■ GIVEN INFORMATION ■
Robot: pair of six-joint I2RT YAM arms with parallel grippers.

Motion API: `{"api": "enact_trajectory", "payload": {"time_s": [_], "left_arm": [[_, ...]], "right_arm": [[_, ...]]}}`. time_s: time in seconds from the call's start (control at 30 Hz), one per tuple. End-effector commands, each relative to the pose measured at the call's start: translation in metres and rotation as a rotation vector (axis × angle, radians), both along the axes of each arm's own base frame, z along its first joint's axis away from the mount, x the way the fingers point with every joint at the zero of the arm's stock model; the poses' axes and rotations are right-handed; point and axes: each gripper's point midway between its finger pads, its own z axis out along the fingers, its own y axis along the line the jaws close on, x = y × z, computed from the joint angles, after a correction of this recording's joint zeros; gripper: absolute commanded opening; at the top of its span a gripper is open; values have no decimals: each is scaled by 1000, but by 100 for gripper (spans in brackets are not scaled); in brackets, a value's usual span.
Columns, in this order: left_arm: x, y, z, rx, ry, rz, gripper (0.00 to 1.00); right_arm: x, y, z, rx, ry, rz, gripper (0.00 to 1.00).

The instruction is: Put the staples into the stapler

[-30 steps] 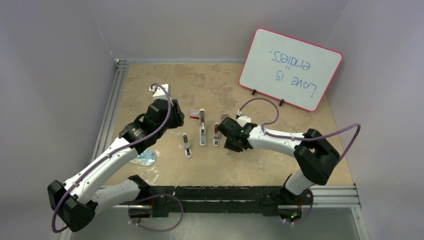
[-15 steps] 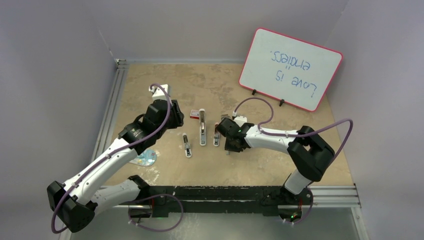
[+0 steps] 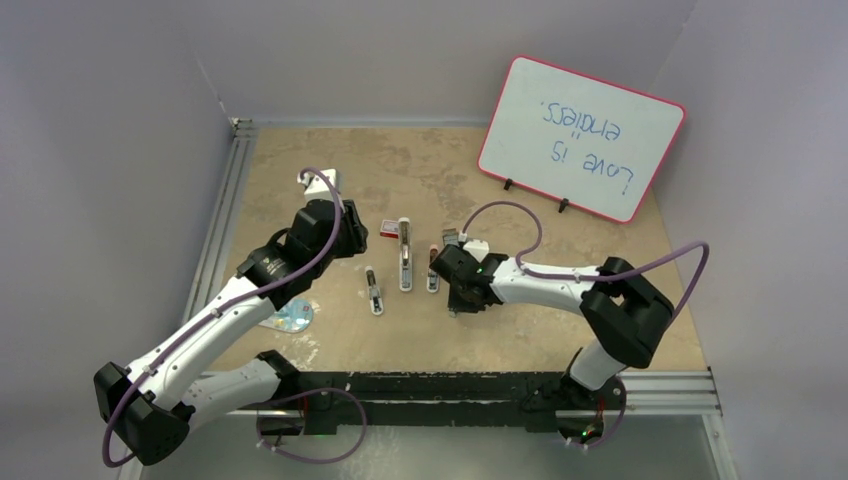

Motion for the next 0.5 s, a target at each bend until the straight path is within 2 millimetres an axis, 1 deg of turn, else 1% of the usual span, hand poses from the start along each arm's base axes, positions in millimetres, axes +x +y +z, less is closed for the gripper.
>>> {"api": "enact_trajectory", "payload": {"time_s": [0.0, 0.07, 0.17, 0.37, 0.4, 0.47], "left_arm": [[3, 1, 10, -36, -35, 20, 39], [2, 1, 10, -37, -34, 19, 39], [2, 1, 10, -37, -34, 18, 39], [3, 1, 10, -38, -34, 19, 39], [3, 1, 10, -38, -34, 20, 39], [3, 1, 10, -39, -35, 19, 39]], "right_arm": [[-28, -14, -9, -36, 90, 3, 16], [-32, -15, -10, -34, 100, 4, 14], [-39, -14, -12, -32, 112, 19, 13], [-50, -3, -15, -20, 133, 71, 13], [-49, -2, -13, -17, 128, 75, 13], [-44, -5, -7, -40, 100, 55, 13]]}}
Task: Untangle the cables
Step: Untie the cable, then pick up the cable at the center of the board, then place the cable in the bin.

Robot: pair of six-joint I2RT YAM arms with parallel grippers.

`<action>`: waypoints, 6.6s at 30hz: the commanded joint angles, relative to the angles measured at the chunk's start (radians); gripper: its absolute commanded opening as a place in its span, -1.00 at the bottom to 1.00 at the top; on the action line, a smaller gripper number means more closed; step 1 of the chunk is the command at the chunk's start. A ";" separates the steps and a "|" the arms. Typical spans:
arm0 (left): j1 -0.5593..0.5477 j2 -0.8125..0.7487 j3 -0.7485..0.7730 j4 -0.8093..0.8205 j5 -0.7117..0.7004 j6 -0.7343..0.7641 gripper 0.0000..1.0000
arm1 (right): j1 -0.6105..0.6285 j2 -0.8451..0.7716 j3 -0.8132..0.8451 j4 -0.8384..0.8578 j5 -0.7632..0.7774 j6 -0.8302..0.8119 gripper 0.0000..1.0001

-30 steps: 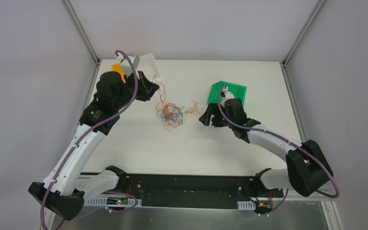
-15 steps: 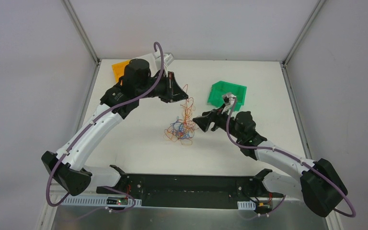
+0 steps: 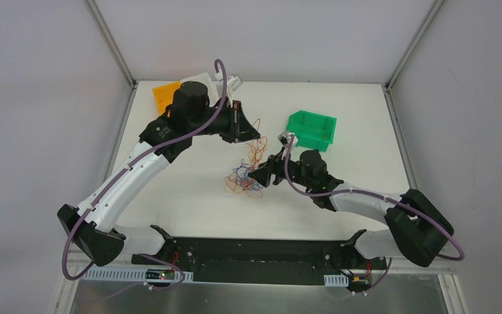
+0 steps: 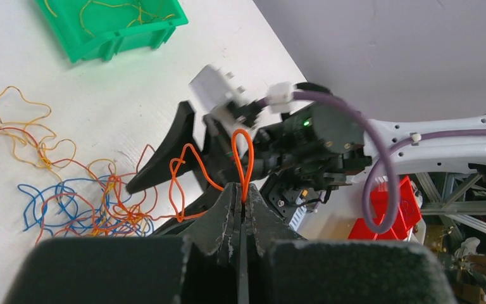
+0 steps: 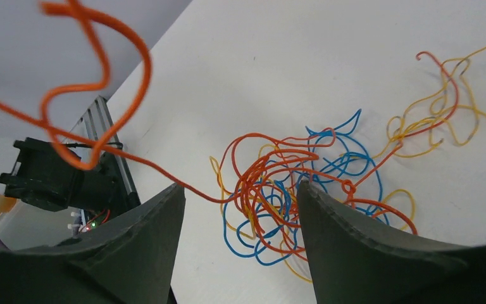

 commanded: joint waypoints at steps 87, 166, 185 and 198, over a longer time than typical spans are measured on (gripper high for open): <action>0.161 0.541 -0.256 -0.103 -0.508 0.124 0.49 | -0.183 0.035 0.100 -0.303 0.451 0.231 0.35; 0.107 0.572 -0.091 -0.292 -0.814 0.171 -1.00 | -0.185 0.013 0.084 -0.290 0.451 0.232 0.33; 0.440 0.784 0.664 -0.345 -0.774 0.198 -1.00 | -0.186 -0.004 0.080 -0.285 0.452 0.242 0.33; 0.509 1.234 1.147 -0.304 -0.688 0.281 -1.00 | -0.188 -0.019 0.078 -0.286 0.452 0.242 0.33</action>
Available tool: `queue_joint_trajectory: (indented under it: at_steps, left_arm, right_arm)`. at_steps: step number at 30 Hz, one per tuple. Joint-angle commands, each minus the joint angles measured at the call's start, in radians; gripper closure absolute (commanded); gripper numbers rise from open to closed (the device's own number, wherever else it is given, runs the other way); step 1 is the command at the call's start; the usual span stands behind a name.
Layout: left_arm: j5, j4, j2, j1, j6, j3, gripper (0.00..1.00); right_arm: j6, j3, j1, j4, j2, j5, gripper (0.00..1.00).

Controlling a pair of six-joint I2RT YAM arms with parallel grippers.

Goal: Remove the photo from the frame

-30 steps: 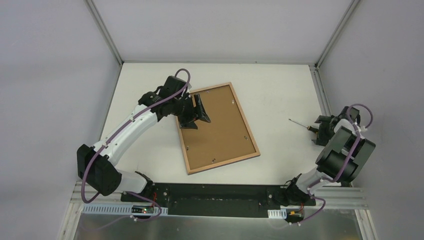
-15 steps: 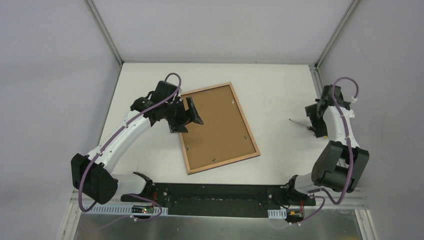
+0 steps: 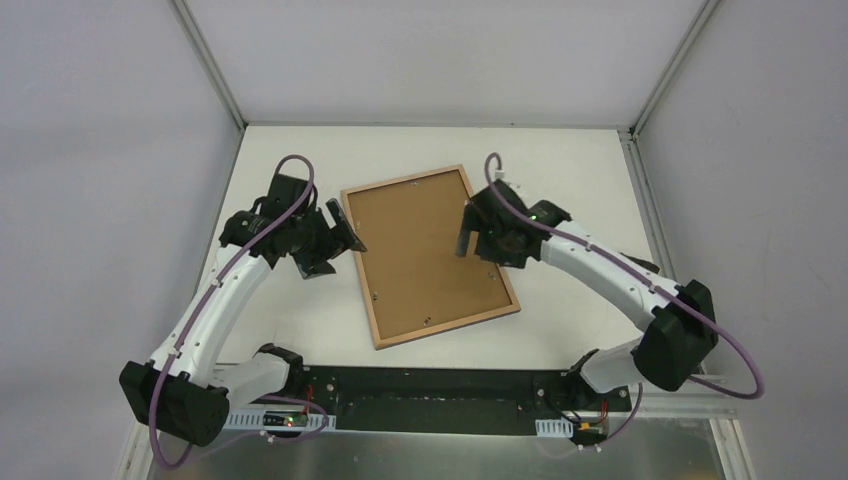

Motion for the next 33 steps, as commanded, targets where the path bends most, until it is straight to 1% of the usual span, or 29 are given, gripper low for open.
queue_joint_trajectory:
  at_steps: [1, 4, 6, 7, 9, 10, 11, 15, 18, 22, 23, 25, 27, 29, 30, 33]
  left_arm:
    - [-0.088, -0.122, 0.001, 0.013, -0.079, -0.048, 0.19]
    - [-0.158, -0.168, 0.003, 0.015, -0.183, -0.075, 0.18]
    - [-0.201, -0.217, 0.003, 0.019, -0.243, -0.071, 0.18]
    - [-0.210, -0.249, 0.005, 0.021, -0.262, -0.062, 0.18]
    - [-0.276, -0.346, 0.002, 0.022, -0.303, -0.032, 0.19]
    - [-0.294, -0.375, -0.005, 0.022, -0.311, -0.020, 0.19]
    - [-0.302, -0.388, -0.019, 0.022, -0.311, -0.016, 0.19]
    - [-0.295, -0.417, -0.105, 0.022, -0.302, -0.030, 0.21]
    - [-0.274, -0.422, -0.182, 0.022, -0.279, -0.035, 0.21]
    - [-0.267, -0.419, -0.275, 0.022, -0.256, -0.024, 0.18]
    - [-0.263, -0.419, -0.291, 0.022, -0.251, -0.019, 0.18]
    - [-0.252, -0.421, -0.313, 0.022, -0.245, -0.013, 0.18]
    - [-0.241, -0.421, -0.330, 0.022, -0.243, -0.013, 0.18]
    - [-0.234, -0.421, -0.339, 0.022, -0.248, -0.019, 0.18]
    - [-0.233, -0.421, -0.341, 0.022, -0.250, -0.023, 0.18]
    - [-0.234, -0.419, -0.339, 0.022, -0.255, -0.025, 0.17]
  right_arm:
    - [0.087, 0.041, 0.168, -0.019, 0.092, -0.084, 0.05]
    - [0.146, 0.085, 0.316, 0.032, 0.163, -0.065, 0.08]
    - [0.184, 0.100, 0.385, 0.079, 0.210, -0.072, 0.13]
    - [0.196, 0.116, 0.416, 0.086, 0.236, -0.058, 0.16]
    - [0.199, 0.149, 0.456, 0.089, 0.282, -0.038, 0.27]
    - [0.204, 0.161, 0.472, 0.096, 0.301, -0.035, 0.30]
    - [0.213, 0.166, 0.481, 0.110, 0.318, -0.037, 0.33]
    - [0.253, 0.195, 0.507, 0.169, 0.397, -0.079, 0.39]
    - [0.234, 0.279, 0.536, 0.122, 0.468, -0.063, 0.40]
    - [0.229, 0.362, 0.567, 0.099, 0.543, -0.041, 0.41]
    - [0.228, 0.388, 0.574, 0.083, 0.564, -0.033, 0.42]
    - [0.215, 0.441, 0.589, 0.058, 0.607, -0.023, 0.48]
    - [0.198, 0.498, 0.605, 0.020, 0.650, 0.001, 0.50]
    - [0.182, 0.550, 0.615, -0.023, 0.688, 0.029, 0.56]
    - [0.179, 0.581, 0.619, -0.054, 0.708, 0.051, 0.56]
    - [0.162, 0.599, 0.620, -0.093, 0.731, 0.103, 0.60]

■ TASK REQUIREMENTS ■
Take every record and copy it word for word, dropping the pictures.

■ EXERCISE OUTPUT ■
Robot: pair of six-joint I2RT YAM arms with parallel grippers.

Motion API: `{"api": "enact_trajectory", "payload": {"time_s": [_], "left_arm": [[_, ...]], "right_arm": [[_, ...]]}}`. time_s: time in seconds from the call's start (control at 30 Hz), one per tuple. End-effector commands, each relative to the pose measured at the call's start: translation in metres and rotation as a rotation vector (axis × angle, radians), both along the axes of each arm's own base frame, z along its first joint's axis away from the mount, x the way the fingers point with every joint at the zero of the arm's stock model; the poses' axes and rotations are right-handed; point and axes: each gripper's point midway between its finger pads, its own z axis out along the fingers, its own y axis along the line the jaws close on, x = y × z, computed from the joint angles, after a correction of this recording's joint zeros; gripper: absolute commanded opening; at the top of its span a gripper is open; values have no decimals: each is scaled by 1000, but by 100 for gripper (spans in brackets are not scaled); in brackets, a value's usual span.
Columns, in this order: left_arm: x, y, z, rx, ry, rz, gripper (0.00 to 1.00); right_arm: x, y, z, rx, ry, rz, gripper (0.00 to 1.00).

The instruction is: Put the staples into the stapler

[-30 steps] 
[-15 steps] 
[+0 steps] 

Motion for the next 0.5 s, a target at each bend until the straight path is within 2 millimetres an axis, 1 deg of turn, else 1% of the usual span, hand poses from the start along each arm's base axes, positions in millimetres, axes +x +y +z, less is closed for the gripper.
>>> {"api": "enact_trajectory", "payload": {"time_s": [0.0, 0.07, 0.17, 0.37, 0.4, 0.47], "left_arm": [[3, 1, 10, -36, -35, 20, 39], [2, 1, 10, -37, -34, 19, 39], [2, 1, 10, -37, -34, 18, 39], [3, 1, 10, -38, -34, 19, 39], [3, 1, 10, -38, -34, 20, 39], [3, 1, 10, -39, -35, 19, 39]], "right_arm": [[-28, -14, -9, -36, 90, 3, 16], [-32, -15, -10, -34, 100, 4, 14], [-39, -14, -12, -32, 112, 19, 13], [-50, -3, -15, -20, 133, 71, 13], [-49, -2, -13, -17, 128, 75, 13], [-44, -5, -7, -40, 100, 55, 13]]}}
Task: Untangle the cables
Step: Untie the cable, then pick up the cable at the center of the board, then place the cable in the bin.

Robot: pair of six-joint I2RT YAM arms with parallel grippers.

`<action>`: waypoints, 6.6s at 30hz: the commanded joint angles, relative to the angles measured at the chunk's start (radians); gripper: its absolute commanded opening as a place in its span, -1.00 at the bottom to 1.00 at the top; on the action line, a smaller gripper number means more closed; step 1 of the chunk is the command at the chunk's start. A ";" separates the steps and a "|" the arms. Typical spans:
arm0 (left): j1 -0.5593..0.5477 j2 -0.8125..0.7487 j3 -0.7485..0.7730 j4 -0.8093..0.8205 j5 -0.7117..0.7004 j6 -0.7343..0.7641 gripper 0.0000..1.0000
arm1 (right): j1 -0.6105..0.6285 j2 -0.8451..0.7716 j3 -0.8132..0.8451 j4 -0.8384..0.8578 j5 -0.7632..0.7774 j6 -0.8302..0.8119 gripper 0.0000..1.0001

-30 steps: 
-15 steps: 
+0 steps: 
+0 steps: 
+0 steps: 

 commanded: joint waypoints at steps 87, 166, 185 and 198, over a longer time than typical spans are measured on (gripper high for open): <action>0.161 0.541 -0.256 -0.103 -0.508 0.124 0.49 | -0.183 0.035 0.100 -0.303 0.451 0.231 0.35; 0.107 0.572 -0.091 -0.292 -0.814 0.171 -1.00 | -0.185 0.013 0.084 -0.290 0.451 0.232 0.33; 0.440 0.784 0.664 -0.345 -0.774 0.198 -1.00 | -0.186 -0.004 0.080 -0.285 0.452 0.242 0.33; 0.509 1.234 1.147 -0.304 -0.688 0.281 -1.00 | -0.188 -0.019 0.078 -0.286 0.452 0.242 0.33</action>
Available tool: `queue_joint_trajectory: (indented under it: at_steps, left_arm, right_arm)`. at_steps: step number at 30 Hz, one per tuple. Joint-angle commands, each minus the joint angles measured at the call's start, in radians; gripper closure absolute (commanded); gripper numbers rise from open to closed (the device's own number, wherever else it is given, runs the other way); step 1 is the command at the call's start; the usual span stands behind a name.
Layout: left_arm: j5, j4, j2, j1, j6, j3, gripper (0.00..1.00); right_arm: j6, j3, j1, j4, j2, j5, gripper (0.00..1.00).

Controlling a pair of six-joint I2RT YAM arms with parallel grippers.

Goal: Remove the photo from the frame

-30 steps: 
-15 steps: 
+0 steps: 

Motion for the next 33 steps, as commanded, targets where the path bends most, until it is straight to 1% of the usual span, or 29 are given, gripper low for open.
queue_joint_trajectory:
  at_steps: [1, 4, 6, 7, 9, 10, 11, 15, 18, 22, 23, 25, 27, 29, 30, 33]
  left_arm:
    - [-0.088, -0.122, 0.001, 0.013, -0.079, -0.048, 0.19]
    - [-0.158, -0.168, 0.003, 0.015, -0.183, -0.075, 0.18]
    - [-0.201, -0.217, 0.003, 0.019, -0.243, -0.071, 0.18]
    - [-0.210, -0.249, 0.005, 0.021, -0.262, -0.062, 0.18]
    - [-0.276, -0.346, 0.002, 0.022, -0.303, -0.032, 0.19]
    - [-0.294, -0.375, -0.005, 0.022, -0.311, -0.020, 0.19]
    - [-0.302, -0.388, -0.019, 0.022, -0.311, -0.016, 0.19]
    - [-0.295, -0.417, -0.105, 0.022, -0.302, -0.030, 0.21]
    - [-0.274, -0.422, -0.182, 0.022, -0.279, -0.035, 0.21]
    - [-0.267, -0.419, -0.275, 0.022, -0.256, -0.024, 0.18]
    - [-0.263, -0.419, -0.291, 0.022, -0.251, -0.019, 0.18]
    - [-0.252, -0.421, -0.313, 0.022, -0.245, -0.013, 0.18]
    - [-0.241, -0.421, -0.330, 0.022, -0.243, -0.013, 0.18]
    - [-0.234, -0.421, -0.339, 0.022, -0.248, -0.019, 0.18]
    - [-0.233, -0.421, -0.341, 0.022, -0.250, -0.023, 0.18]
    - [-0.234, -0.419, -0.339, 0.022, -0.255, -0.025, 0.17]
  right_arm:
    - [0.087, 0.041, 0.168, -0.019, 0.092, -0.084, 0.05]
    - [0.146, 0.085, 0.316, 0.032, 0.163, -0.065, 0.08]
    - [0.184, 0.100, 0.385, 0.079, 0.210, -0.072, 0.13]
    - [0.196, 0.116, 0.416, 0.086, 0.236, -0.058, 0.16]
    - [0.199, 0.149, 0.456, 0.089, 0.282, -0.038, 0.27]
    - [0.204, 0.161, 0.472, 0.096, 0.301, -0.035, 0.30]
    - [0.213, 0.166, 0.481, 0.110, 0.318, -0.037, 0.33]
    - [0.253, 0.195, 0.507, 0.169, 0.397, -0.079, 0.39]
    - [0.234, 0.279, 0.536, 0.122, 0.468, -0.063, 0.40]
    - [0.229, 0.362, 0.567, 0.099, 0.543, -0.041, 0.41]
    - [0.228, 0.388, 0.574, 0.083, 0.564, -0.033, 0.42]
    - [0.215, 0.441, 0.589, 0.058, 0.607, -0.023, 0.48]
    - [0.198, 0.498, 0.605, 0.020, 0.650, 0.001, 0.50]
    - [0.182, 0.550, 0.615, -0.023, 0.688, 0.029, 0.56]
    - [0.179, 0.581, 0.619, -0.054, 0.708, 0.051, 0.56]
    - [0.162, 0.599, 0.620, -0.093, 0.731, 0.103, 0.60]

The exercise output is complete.